--- The data Enclosed Below ---
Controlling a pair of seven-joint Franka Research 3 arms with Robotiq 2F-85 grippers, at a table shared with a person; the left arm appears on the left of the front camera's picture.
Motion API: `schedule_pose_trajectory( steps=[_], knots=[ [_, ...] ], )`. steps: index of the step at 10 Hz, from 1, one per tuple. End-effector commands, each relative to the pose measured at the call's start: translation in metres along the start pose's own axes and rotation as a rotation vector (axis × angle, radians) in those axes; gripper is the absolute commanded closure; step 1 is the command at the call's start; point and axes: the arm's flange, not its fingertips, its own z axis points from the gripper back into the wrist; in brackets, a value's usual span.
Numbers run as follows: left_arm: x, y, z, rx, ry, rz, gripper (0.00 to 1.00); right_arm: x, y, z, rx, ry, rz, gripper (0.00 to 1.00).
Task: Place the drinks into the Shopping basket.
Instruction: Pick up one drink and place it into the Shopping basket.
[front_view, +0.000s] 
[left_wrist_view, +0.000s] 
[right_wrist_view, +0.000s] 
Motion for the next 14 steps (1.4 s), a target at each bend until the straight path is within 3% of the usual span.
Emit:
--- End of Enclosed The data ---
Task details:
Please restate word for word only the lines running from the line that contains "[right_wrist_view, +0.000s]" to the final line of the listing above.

Response area:
[right_wrist_view, +0.000s] 
Motion for the next 14 steps (1.4 s), a target at each bend until the straight path is within 3% of the usual span.
Emit:

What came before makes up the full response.